Study material:
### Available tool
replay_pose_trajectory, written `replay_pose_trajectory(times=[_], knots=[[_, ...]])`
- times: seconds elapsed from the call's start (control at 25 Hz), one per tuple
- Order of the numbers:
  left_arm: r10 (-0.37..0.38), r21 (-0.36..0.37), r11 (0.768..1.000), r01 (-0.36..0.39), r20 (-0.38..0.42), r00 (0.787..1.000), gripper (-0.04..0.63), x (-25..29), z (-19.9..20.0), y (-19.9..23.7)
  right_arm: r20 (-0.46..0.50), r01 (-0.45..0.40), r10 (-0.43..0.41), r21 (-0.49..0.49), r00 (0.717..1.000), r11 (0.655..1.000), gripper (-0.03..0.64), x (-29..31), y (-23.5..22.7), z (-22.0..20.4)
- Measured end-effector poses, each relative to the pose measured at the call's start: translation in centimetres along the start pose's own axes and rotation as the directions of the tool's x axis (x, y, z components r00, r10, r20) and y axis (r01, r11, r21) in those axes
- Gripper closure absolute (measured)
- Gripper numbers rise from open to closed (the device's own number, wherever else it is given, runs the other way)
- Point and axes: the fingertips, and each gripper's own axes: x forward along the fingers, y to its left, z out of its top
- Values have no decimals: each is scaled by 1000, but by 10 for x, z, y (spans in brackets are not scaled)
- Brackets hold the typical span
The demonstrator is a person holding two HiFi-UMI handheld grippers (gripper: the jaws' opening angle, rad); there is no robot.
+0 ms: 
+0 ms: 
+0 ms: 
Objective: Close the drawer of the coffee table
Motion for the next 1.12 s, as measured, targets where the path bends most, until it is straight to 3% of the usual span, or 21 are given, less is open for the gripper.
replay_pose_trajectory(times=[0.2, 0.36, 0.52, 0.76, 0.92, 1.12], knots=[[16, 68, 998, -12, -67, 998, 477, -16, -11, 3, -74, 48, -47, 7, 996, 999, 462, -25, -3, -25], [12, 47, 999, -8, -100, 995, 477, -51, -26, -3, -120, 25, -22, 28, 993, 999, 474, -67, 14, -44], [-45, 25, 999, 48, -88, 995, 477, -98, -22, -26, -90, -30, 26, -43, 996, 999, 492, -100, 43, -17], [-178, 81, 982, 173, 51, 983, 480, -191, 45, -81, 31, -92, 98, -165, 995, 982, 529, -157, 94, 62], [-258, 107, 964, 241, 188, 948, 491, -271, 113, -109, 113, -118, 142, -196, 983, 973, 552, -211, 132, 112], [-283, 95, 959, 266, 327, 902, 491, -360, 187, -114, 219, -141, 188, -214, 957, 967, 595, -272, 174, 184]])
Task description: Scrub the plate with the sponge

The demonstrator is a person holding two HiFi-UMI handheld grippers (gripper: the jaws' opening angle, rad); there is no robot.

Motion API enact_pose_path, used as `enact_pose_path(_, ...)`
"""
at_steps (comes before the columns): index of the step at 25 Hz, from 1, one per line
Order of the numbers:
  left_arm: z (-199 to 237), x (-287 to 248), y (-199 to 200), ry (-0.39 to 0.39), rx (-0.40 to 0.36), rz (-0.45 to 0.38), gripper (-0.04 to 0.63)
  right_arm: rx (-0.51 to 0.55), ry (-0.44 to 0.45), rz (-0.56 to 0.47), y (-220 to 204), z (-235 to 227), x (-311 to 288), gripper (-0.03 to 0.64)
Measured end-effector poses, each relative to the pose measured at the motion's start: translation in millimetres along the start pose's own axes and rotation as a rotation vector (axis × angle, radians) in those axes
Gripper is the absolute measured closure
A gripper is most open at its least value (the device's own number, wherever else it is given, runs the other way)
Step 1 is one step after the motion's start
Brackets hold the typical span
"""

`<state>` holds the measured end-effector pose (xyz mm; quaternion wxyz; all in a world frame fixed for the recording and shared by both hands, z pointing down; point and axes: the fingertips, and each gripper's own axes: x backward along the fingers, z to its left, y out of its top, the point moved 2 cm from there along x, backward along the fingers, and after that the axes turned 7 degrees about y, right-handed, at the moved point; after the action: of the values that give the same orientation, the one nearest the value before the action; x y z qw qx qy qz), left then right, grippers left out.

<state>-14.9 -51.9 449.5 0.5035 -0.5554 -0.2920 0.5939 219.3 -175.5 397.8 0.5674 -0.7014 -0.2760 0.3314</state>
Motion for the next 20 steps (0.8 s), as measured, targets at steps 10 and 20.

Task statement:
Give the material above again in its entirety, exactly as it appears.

Reply:
### Available tool
replay_pose_trajectory, written `replay_pose_trajectory(times=[_], knots=[[_, ...]])`
- times: seconds elapsed from the call's start (control at 25 Hz), one per tuple
- Order of the numbers:
  left_arm: r10 (-0.37..0.38), r21 (-0.36..0.37), r11 (0.768..1.000), r01 (-0.36..0.39), r20 (-0.38..0.42), r00 (0.787..1.000), gripper (-0.04..0.63), x (-25..29), z (-19.9..20.0), y (-19.9..23.7)
  right_arm: r20 (-0.46..0.50), r01 (-0.45..0.40), r10 (-0.43..0.41), r21 (-0.49..0.49), r00 (0.717..1.000), r11 (0.655..1.000), gripper (-0.03..0.64), x (-29..31), y (-23.5..22.7), z (-22.0..20.4)
- Measured end-effector poses, each relative to the pose measured at the call's start: translation in centimetres along the start pose's own axes and rotation as the directions of the tool's x axis (x, y, z components r00, r10, r20) and y axis (r01, r11, r21) in those axes
- Gripper closure absolute (measured)
- Gripper numbers rise from open to closed (the device's own number, wherever else it is given, runs the other way)
- Point and axes: the fingertips, and each gripper's own axes: x forward along the fingers, y to its left, z out of its top
- Values have no decimals: each is scaled by 1000, but by 10 for x, z, y (spans in brackets are not scaled)
- Brackets hold the typical span
The demonstrator is a person holding two HiFi-UMI handheld grippers (gripper: the jaws' opening angle, rad); there is no robot.
+0 ms: 
+0 ms: 
+0 ms: 
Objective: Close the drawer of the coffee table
Motion for the next 1.12 s, as measured, targets where the path bends most, until it is straight to 3% of the usual span, or 21 are given, less is open for the gripper.
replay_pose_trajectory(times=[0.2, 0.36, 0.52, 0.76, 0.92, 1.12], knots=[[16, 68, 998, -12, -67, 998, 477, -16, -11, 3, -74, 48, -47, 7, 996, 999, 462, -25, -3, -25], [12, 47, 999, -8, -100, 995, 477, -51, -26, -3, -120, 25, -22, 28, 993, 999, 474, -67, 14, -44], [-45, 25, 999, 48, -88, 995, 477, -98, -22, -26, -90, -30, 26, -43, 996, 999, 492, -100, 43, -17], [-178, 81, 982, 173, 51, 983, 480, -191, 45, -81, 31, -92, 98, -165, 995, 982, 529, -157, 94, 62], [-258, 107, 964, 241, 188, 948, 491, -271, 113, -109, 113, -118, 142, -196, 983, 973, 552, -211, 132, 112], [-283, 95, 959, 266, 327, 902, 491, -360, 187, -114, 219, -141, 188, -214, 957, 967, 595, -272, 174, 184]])
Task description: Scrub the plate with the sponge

The demonstrator is a person holding two HiFi-UMI handheld grippers (gripper: the jaws' opening angle, rad); there is no robot.

Motion API enact_pose_path, used as `enact_pose_path(_, ...)`
"""
at_steps (comes before the columns): index of the step at 25 Hz, from 1, one per line
Order of the numbers:
  left_arm: z (-199 to 237), x (-287 to 248), y (-199 to 200), ry (-0.39 to 0.39), rx (-0.40 to 0.36), rz (-0.45 to 0.38), gripper (-0.04 to 0.63)
  right_arm: rx (-0.51 to 0.55), ry (-0.44 to 0.45), rz (-0.56 to 0.47), y (-220 to 204), z (-235 to 227), x (-311 to 288), gripper (-0.03 to 0.64)
Measured end-effector poses, each relative to the pose measured at the motion's start: translation in millimetres along the start pose's own axes and rotation as a rotation vector (axis × angle, radians) in those axes
Gripper is the absolute measured closure
A gripper is most open at its least value (the device's own number, wherever else it is given, runs the other way)
Step 1 is one step after the motion's start
Brackets hold the typical span
"""

`<state>` holds the measured end-effector pose (xyz mm; quaternion wxyz; all in a world frame fixed for the recording and shared by both hands, z pointing down; point and axes: the fingertips, and each gripper's own axes: x backward along the fingers, z to its left, y out of its top, the point moved 2 cm from there along x, backward along the fingers, and after that the axes turned 7 degrees about y, right-handed, at the moved point; after the action: of the values that give the same orientation, the one nearest the value before the action; x y z qw qx qy qz), left then right, grippers left out.

<state>-14.9 -51.9 449.5 0.5035 -0.5554 -0.2920 0.5939 219.3 -175.5 397.8 0.5674 -0.7014 -0.2760 0.3314</state>
Motion for the next 20 steps (0.8 s), as measured, targets at steps 10 and 20.

That was the complete answer.